**Exercise requirements:**
Exactly the lines from the first line of the listing through the line containing "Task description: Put" should appear in the output, unchanged.

---

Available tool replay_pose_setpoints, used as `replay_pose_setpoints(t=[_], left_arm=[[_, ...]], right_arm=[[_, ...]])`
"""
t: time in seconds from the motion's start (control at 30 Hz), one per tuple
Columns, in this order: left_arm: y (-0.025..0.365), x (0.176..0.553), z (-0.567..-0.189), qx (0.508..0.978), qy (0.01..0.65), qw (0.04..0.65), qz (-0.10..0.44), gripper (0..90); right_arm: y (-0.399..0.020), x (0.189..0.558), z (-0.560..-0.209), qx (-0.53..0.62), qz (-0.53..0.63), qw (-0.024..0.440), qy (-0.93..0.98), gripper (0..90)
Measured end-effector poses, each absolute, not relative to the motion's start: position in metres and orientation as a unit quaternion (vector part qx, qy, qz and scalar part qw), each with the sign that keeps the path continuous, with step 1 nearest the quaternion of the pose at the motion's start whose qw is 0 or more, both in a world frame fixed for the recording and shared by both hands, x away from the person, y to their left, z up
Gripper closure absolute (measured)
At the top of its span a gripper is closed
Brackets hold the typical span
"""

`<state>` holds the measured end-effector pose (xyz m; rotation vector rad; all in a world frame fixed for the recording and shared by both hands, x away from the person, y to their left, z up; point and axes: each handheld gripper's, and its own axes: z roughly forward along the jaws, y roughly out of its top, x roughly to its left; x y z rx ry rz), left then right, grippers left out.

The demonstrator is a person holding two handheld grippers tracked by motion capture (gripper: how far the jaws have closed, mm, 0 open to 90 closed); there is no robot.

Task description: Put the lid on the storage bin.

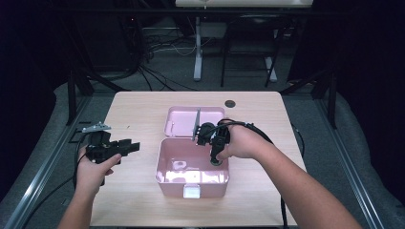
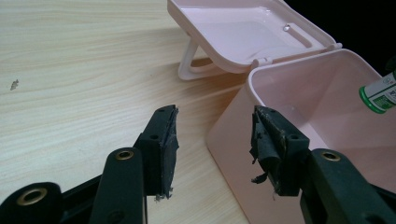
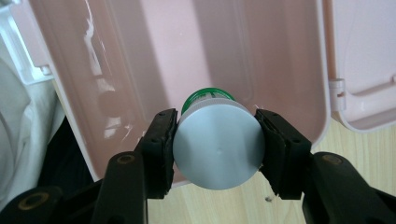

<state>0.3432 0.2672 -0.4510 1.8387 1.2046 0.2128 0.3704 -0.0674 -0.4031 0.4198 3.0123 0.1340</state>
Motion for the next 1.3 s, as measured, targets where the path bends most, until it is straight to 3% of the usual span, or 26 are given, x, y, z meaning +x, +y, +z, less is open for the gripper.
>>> replay_pose_setpoints(t=[1.3], left_arm=[[0.267, 0.346, -0.455, 0.745, 0.49, 0.446, 0.083, 50.9]], right_arm=[[-0.062, 0.373, -0.459, 0.078, 0.008, 0.056, 0.995, 50.1]])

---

**Written solution:**
Available tool replay_pose_setpoints, used as `replay_pose_setpoints(t=[_], left_arm=[[_, ...]], right_arm=[[_, ...]])`
"""
t: time in seconds from the motion's start (control at 30 Hz), one per tuple
Columns, in this order: left_arm: y (-0.025..0.365), x (0.176..0.553), z (-0.567..-0.189), qx (0.508..0.978), qy (0.01..0.65), qw (0.04..0.65), qz (-0.10..0.44), gripper (0..90); right_arm: y (-0.399..0.020), x (0.189..0.558), z (-0.560..-0.209), qx (-0.53..0.62), qz (-0.53..0.63), qw (-0.024..0.440), qy (-0.93..0.98), gripper (0..90)
Measured end-effector poses, each absolute, not relative to the motion's start: position in metres and orientation as a unit quaternion (vector part qx, qy, qz and scalar part qw), each with the sign that keeps the path continuous, with step 1 nearest the quaternion of the pose at the motion's start whose qw is 0 or more, both in a world frame fixed for the recording and shared by both hands, x away from the person, y to their left, z up
Gripper closure absolute (measured)
At the top of its span a gripper is closed
Brackets hold the typical span
"""

`<state>` holds the measured end-effector pose (xyz m; rotation vector rad; all in a world frame fixed for the recording and shared by both hands, x away from the person, y to their left, z up; point and axes: each handheld gripper's, and its own axes: z roughly forward along the jaws, y roughly out of its top, x roughly to its left; x y z rx ry rz), left then right, grippers left out.

The demonstrator is a person holding two handheld grippers tracked by motion capture (gripper: how far the jaws have closed, mm, 0 open to 90 closed); there is no robot.

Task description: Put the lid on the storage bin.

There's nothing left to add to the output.